Step by step solution

01

Calculate force (F) as a function of interionic distance (r) using the given EN equation.

We can rewrite the given equation for the net bonding energy as follows. $$ E_{N}(r)=-\frac{A}{r}+\frac{B}{r^n}. $$ The force (F) between the two ions is equal to the derivative of the net bonding energy (EN) with respect to the interionic distance (r). $$ F(r) = \frac{dE_{N}(r)}{dr}. $$ Taking the derivative of the EN equation with respect to r, we obtain: $$ F(r) = \frac{d}{dr}\left(-\frac{A}{r} + \frac{B}{r^n}\right). $$ This simplifies to: $$ F(r) = \frac{A}{r^2} - \frac{nB}{r^{n+1}}. $$

02

Take the derivative of F(r) with respect to r.

Now, let's find the derivative of the force function F(r) with respect to r: $$ \frac{dF(r)}{dr} = \frac{d}{dr}\left(\frac{A}{r^2} - \frac{nB}{r^{n+1}}\right). $$ This can be simplified to: $$ \frac{dF(r)}{dr} = \frac{-2A}{r^3} + \frac{n(n+1)B}{r^{n+2}}. $$

03

Find the equilibrium separation (r0).

At equilibrium separation (r0), the force value will be at the minimum of the EN-versus-r curve.
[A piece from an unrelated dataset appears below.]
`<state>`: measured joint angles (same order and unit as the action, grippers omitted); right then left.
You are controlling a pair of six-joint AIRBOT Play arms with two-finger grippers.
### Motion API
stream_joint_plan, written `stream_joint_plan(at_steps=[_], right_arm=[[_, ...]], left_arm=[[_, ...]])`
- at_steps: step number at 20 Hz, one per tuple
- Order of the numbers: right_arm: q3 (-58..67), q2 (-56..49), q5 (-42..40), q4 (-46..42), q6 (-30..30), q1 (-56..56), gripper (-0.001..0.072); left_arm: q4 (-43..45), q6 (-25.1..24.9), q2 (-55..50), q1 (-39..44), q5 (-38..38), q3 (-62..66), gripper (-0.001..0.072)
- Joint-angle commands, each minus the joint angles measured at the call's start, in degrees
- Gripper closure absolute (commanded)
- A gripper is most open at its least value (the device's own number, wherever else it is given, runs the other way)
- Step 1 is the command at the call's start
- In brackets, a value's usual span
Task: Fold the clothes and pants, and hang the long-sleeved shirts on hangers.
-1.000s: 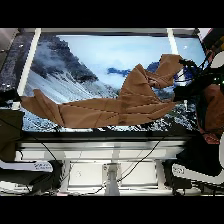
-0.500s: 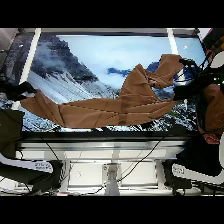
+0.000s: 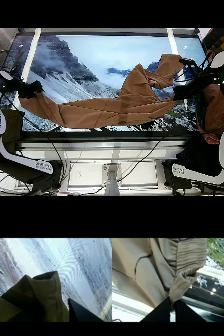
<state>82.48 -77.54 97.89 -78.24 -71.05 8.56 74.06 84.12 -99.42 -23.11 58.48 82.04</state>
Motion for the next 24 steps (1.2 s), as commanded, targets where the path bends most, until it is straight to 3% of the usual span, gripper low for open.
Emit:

This means that the derivative of EN with respect to r will be equal to zero. Using the force equation F(r) we found earlier, we have: $$ 0 = \frac{A}{r^2} - \frac{nB}{r^{n+1}}. $$ Rearranging this equation and solving for r, we get: $$ \frac{A}{r^2} = \frac{nB}{r^{n+1}} \implies r_0 = \left(\frac{nB}{A}\right)^{\frac{1}{n-1}}. $$

04

Substitute expression for r0 into the relationship derived by taking dF/dr.
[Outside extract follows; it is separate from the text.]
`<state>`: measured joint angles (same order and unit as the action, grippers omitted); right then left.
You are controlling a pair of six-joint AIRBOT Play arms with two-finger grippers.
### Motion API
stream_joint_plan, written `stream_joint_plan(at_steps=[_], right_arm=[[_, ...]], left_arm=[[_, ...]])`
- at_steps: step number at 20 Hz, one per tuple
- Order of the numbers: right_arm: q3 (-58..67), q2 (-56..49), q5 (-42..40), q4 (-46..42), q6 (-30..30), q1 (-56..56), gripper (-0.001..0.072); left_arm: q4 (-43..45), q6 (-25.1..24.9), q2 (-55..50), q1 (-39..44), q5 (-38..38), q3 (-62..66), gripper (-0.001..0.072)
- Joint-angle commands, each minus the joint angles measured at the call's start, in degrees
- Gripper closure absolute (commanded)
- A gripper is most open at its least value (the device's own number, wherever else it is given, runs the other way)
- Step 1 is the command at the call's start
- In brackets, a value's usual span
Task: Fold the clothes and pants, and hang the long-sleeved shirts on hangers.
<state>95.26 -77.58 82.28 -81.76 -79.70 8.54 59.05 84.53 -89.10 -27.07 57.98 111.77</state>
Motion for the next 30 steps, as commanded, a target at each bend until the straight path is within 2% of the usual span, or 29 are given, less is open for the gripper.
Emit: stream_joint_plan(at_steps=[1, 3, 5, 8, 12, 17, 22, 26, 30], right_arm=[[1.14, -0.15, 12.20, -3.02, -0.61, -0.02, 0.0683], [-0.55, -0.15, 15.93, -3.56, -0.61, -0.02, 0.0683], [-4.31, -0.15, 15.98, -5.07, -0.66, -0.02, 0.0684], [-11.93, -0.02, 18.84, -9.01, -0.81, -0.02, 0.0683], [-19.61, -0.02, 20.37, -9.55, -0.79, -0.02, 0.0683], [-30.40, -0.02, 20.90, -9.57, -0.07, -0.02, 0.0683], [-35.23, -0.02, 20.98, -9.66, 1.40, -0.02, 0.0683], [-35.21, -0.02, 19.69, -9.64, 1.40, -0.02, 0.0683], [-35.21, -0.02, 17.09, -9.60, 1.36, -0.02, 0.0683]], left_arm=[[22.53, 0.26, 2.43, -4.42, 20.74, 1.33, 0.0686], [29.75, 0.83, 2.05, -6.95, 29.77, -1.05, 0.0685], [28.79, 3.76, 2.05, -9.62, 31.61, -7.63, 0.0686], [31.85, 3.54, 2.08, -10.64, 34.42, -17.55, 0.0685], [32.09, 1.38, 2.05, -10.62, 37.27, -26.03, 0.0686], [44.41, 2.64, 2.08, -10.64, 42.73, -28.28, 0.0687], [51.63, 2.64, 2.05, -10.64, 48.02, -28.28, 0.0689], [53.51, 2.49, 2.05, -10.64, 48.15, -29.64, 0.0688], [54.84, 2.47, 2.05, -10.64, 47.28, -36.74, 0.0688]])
Now we will substitute the expression for r0 that we found in Step 3 into the equation we derived for dF/dr in Step 2: $$ \left(\frac{dF}{dr}\right)_{r_{0}} = \frac{-2A}{r_{0}^3} + \frac{n(n+1)B}{r_{0}^{n+2}}. $$ Now, we substitute the expression of equilibrium separation that we found in Step 3: $$ \left(\frac{dF}{dr}\right)_{r_{0}} = \frac{-2A}{\left(\frac{nB}{A}\right)^{\frac{3}{n-1}}} + \frac{n(n+1)B}{\left(\frac{nB}{A}\right)^{\frac{n+2}{n-1}}} $$ Since the modulus of elasticity E is proportional to dF/dr at r0, we can establish a dependence of E on A, B, and n as: $$ E \propto \frac{-2A}{\left(\frac{nB}{A}\right)^{\frac{3}{n-1}}} + \frac{n(n+1)B}{\left(\frac{nB}{A}\right)^{\frac{n+2}{n-1}}}. $$ This equation shows how the modulus of elasticity E depends on A, B, and n for the two-ion system.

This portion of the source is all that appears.